» Work instruction: List, from the lines below, each one with "camera" in it.

== Provided information

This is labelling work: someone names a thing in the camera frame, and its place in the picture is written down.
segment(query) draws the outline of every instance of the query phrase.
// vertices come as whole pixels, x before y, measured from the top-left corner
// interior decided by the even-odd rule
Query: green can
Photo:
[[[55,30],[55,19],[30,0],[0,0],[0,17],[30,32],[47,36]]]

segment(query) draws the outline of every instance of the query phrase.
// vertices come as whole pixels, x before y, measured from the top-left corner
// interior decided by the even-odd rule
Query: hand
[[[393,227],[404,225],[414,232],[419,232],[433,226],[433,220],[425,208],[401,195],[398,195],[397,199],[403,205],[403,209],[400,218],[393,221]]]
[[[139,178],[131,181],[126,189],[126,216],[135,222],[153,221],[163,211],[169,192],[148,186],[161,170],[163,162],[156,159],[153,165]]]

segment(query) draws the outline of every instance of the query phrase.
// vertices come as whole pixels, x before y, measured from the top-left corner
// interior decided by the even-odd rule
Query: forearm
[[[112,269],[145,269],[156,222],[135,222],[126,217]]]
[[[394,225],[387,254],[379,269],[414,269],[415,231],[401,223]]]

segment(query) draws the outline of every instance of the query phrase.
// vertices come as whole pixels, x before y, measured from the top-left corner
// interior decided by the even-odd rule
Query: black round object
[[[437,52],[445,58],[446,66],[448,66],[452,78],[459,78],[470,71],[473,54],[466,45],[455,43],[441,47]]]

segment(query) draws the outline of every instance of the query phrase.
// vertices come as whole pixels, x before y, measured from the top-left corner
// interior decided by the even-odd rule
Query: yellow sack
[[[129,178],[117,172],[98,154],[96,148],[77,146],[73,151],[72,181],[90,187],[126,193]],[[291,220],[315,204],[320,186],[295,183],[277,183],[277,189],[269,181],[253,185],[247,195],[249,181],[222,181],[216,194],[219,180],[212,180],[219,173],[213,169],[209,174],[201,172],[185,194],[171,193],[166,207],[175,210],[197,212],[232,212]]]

====
== Provided information

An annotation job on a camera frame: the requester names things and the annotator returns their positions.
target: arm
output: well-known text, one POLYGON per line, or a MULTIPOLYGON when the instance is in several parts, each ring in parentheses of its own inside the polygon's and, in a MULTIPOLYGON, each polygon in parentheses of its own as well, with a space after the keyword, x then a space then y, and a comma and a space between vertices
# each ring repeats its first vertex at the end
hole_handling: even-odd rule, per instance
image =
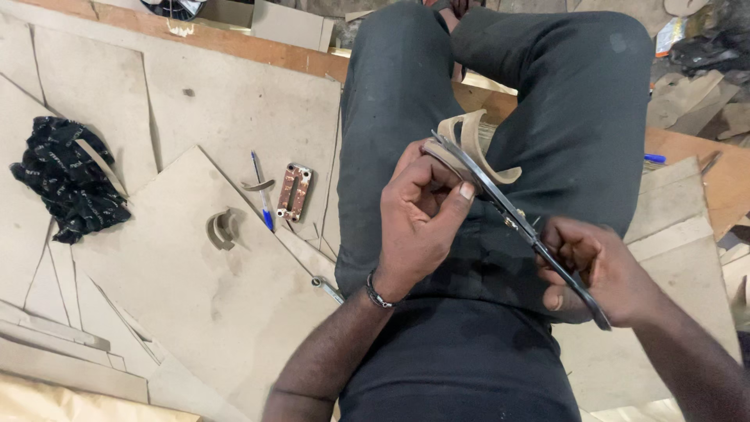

====

» Response:
This is labelling work: someone names a thing in the camera frame, and its place in the picture is written down.
An annotation job on a camera frame: the requester names things and the annotator returns their positions.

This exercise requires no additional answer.